BLOOMINGTON, Ill. (AP) - Illinois State University’s former president was charged Tuesday with misdemeanor disorderly conduct related to an alleged altercation with an ex-groundskeeper at the school.
The charge against Timothy Flanagan in McLean County came just three days after he abruptly stepped down from the helm of the school in Normal, after just seven months on the job. Flanagan and the university’s administrators have not publicly offered specific reasons for Flanagan’s departure.
But Flanagan at the time was being investigated after a former grounds crew employee accused him of assault during a December argument about the care of the president’s lawn.

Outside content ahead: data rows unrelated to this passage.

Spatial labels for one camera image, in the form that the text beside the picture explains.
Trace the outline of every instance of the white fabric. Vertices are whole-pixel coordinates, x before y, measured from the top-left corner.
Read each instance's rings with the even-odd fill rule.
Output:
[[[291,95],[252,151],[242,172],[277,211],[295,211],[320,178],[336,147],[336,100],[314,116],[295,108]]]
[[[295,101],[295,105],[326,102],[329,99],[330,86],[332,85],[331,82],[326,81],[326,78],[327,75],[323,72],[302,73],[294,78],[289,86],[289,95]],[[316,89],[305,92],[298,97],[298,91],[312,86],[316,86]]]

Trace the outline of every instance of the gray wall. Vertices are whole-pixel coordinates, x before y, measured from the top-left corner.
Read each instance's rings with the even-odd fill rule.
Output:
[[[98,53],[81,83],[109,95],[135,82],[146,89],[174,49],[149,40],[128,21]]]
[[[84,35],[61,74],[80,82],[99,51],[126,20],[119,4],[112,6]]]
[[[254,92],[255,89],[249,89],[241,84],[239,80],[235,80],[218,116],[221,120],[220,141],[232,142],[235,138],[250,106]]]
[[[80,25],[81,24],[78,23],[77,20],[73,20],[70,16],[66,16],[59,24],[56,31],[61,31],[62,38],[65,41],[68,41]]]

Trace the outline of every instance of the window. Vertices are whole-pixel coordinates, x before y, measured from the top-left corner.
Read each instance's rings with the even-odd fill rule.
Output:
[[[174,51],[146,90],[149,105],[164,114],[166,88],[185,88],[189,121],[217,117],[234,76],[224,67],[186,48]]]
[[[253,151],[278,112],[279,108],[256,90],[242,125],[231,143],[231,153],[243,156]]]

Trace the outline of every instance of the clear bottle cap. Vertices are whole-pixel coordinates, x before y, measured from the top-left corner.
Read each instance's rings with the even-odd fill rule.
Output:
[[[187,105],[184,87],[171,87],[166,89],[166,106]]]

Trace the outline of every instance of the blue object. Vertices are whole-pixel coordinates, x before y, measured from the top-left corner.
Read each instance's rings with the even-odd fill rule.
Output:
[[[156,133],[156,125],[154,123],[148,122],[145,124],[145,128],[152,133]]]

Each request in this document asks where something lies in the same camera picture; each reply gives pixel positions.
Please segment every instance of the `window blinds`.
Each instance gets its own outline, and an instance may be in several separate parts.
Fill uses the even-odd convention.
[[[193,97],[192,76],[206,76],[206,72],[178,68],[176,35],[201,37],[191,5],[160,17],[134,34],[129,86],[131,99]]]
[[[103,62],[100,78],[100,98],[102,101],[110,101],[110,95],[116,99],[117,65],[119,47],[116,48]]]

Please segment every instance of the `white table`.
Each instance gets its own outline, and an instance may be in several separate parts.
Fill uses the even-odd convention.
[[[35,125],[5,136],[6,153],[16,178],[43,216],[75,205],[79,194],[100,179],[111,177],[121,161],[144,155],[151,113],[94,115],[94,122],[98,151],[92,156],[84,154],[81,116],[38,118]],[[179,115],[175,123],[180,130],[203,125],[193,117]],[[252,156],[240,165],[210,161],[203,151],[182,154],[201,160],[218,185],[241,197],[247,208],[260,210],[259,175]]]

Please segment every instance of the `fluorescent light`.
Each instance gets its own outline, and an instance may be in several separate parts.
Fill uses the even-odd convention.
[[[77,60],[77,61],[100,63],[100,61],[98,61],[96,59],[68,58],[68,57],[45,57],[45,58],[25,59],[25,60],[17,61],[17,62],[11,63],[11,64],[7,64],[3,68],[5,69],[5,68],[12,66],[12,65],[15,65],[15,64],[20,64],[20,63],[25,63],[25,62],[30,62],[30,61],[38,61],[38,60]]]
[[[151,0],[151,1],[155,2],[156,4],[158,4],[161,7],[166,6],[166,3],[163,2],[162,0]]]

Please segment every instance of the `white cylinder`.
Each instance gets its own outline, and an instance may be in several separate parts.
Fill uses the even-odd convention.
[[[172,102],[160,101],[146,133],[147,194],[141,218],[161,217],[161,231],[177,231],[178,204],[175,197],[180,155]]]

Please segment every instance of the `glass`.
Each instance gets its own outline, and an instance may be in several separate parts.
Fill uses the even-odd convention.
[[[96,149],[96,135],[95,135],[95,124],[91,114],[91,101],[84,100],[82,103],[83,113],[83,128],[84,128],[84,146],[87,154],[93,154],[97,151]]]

In a statement Tuesday, McLean County State’s Attorney Jason Chambers said Flanagan “yelled insults at the employee and continued to do so even while inches away from his face and flailing his arms around in a manner which alarmed and disturbed (the man).”
Flanagan has previously denied any wrongdoing. His attorney, Stephanie Wong, said in an email to The Associated Press that her earlier review of the matter leaves her confident Flanagan did nothing wrong. Wong declined further comment.
Flanagan is set to appear in court April 23, and a bond has not been set.
Chambers had said he planned to call for a special prosecutor to review the case to avoid a potential conflict of interest, given that Chambers’ wife works at the university. But Chambers told WGLT Radio on Tuesday that Flanagan’s departure from the university cleared the way for Chambers’ office to prosecute the case.
After Flanagan’s resignation last weekend, the university’s governing board replaced him with Larry Dietz, the university’s vice president for student affairs. Dietz was the runner-up to Flanagan in last year’s presidential search.
Flanagan, formerly president of Framingham State University in Massachusetts, was appointed in May 2013 to replace Al Bowman, who left after a decade as ISU president. Flanagan took up his duties on Aug. 15 with a three-year contract that included an annual salary of $350,000 plus benefits.
The misdemeanor count is punishable by up to 30 days in jail, though in many cases a conviction has drawn a fine and court supervision.